In Hamilton and Niagara, Ontario, two high-profile projects are transforming brownfield spaces and attracting modern industrial users.
As cities evolve and economies transform, the adaptive reuse of industrial spaces is a powerful strategy for revitalizing and repurposing outdated facilities. HOPA Ports and partners are taking this approach to strategic assets within the port authority’s 1400-plus acre portfolio of multimodal industrial lands on the Canadian Great Lakes.
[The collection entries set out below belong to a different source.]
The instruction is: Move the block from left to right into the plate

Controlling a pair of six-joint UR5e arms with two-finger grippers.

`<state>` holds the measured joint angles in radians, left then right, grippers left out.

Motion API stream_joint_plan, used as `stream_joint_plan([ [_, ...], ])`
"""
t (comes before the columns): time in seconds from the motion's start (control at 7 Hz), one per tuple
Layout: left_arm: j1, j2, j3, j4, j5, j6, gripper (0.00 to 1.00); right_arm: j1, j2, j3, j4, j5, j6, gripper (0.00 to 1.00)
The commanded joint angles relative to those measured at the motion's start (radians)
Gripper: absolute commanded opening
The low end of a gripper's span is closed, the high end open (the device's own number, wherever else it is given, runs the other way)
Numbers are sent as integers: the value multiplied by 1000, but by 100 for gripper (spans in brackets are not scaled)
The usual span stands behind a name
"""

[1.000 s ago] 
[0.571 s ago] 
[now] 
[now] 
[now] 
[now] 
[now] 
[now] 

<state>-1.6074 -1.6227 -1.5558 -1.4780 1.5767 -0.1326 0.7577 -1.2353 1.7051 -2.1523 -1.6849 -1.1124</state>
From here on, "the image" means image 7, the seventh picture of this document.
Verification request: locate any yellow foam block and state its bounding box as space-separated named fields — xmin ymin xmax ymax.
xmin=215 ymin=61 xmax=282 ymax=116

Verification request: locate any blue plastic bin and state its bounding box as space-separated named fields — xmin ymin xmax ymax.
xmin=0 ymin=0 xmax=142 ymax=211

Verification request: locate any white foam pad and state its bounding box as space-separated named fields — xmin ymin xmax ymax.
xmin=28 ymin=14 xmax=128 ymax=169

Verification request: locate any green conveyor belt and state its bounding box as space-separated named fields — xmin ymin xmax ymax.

“Adapting a space from one industrial use to another can be complex, because every potential user’s needs are unique,” said Jeremy Dunn, HOPA Ports’ Commercial Vice President. “We start by investing in key transportation infrastructure and upgrades, but we also have to stay flexible, so a new customer is getting exactly what they need from their facility and improving their supply chain.”
Investments underway in HOPA’s Hamilton rail logistics hub
At Pier 18 at the Port of Hamilton, HOPA is transforming a legacy industrial site into a new rail transload hub, providing much-needed rail capacity and space for modern industry. The Pier 18 hub sits within the footprint of former steel manufacturing lands on the Hamilton Bayfront. At the heart of the development is a 10-acre rail transload hub with capacity to handle rail car storage, rail transloading, container handling and more.
Work began recently on investments to rehabilitate and expand the rail infrastructure. Connected to the CN line, close to marine terminals at the Port of Hamilton, and with direct access to 400-series highways, Pier 18 is ideally located for a rail transload facility. “We’ve seen the number of rail cars transiting the port increase by 122% in the last decade,” said HOPA’s Jeremy Dunn. “Still, there’s a need for much more rail capacity in Southern Ontario.” CN Rail and Hamilton Container Terminals are partnering with HOPA to offer rail services, which bring extraordinary value to the adjacent development lands at Pier 18.
The rail hub is surrounded by 60 acres of industrial development land, and HOPA is welcoming inquiries from potential users who can benefit from the site’s specialized multimodal and heavy industrial services. “We can offer industrial supports that just aren’t available at your typical greenfield site,” noted Dunn. “New users will have access to rail transloading, de-stuffing, dry and liquid bulk transloading, gantry cranes, and spaces for industrial processing, all within a secure site which is appropriately zoned for industry.”
Expanding Thorold Multimodal Hub welcoming new tenants
In the Niagara Region, HOPA Ports and partner BMI Group are delighted with the market response to the revitalized industrial space at the Thorold Multimodal Hub, a 600-acre reinvented industrial complex adjacent to the Welland Canal. The Hub includes a former paper mill and auto parts manufacturer property, both of which had been idle for many years, and combines them with other adjacent industrial lands.
To-date, close to $90 million has been invested in the Thorold Hub, including refurbished warehouses, road and rail infrastructure. The site has more than a million square feet of indoor space, in addition to outdoor storage and build-to-suit greenfield development land.
HOPA partner BMI Group has been instrumental in restructuring some of the Hub’s most challenging spaces. “The transformation has been amazing,” said Justus Veldman, Managing Partner with BMI Group. “We are ahead of schedule, able to put more space into action as productive employment land, and giving Ontario companies the space and transportation supports they need to thrive.”
Some of the Hub’s most valuable features are in-place thanks to the space’s industrial history. “We have Class A Power with 185MW of capacity and the lowest rates in Ontario,” said HOPA’s Niagara Property Manager Kurt Vos. “An on-site effluent treatment plant can treat 960 litres of wastewater per second from a wide variety of waste streams. We have such a variety of spaces, from 5,000 to 200,000 square feet, with exceptional features like 60-foot ceilings and 60-tonne cranes, already in-place.” The Hub also serves as a nexus between transportation modes, with direct marine access, rail service including indoor and outdoor transloading, and highway access 30 minutes from the Canada-US border.
Already, more than a dozen companies have taken up residence in the Thorold Hub, including Canadian Maritime Engineering, and clean-energy innovator CHAR Technologies.
“In order to ensure that manufacturing continues to grow in Ontario, we have to get creative about these legacy industrial sites,” said HOPA’s Jeremy Dunn. “Each one is different and offers unique opportunities, which we optimize by working closely with our customers.”